_WHAT YOU ARE ASKED TO DO:_ Output the full listing below exactly as it reads, and skip anything that is a picture.
= = = = = = =
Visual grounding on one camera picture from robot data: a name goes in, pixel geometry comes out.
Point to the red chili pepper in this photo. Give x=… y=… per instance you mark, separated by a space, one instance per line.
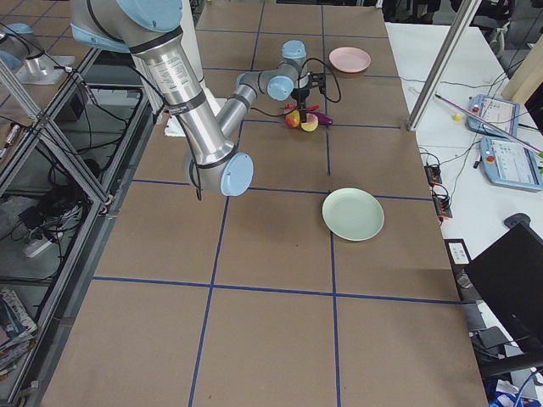
x=290 y=107

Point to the teach pendant near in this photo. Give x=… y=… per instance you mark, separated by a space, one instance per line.
x=508 y=164

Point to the yellow red pomegranate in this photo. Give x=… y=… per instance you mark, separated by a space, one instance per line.
x=292 y=119

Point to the stack of magazines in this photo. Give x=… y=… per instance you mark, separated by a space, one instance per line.
x=18 y=330

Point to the purple eggplant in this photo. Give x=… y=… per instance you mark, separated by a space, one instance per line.
x=323 y=119

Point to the teach pendant far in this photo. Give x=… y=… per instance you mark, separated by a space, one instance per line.
x=499 y=112

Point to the aluminium frame post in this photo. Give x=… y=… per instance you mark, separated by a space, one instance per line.
x=461 y=22

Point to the green plate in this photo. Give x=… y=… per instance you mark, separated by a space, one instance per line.
x=353 y=214

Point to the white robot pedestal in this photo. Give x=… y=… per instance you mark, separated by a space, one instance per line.
x=193 y=46

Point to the pink peach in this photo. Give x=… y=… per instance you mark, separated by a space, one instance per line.
x=310 y=124

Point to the black monitor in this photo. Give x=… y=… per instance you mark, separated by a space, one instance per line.
x=508 y=277

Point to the pink plate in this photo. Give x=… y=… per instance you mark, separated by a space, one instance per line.
x=349 y=60

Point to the teach pendant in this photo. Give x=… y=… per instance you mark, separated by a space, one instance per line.
x=508 y=164
x=499 y=112

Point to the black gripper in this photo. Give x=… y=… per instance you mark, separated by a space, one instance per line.
x=300 y=94

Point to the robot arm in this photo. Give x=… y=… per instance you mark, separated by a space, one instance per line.
x=152 y=32
= = = = = = =
_PROBLEM SOLUTION:_
Visual grounding on one camera picture from robot data: a name goes in, pixel geometry comes out.
Point to the red chili pepper in this photo. Give x=… y=… per instance you mark, separated by a space, one instance per line.
x=290 y=107

Point to the teach pendant near in this photo. Give x=… y=… per instance you mark, separated by a space, one instance per line.
x=508 y=164

Point to the yellow red pomegranate in this photo. Give x=… y=… per instance you mark, separated by a space, one instance per line.
x=292 y=119

Point to the stack of magazines in this photo. Give x=… y=… per instance you mark, separated by a space, one instance per line.
x=18 y=330

Point to the purple eggplant in this photo. Give x=… y=… per instance you mark, separated by a space, one instance per line.
x=323 y=119

Point to the teach pendant far in this photo. Give x=… y=… per instance you mark, separated by a space, one instance per line.
x=499 y=112

Point to the aluminium frame post in this photo. Give x=… y=… per instance you mark, separated by a space, one instance per line.
x=461 y=22

Point to the green plate in this photo. Give x=… y=… per instance you mark, separated by a space, one instance per line.
x=353 y=214

Point to the white robot pedestal in this photo. Give x=… y=… per instance you mark, separated by a space, one instance per line.
x=193 y=46

Point to the pink peach in this photo. Give x=… y=… per instance you mark, separated by a space, one instance per line.
x=310 y=124

Point to the black monitor in this photo. Give x=… y=… per instance you mark, separated by a space, one instance per line.
x=508 y=277

Point to the pink plate in this photo. Give x=… y=… per instance you mark, separated by a space, one instance per line.
x=349 y=60

Point to the teach pendant in this photo. Give x=… y=… per instance you mark, separated by a space, one instance per line.
x=508 y=164
x=499 y=112

Point to the black gripper in this photo. Give x=… y=… per instance you mark, separated by a space, one instance per line.
x=300 y=94

Point to the robot arm in this photo. Give x=… y=… per instance you mark, separated by a space, one instance per line.
x=152 y=32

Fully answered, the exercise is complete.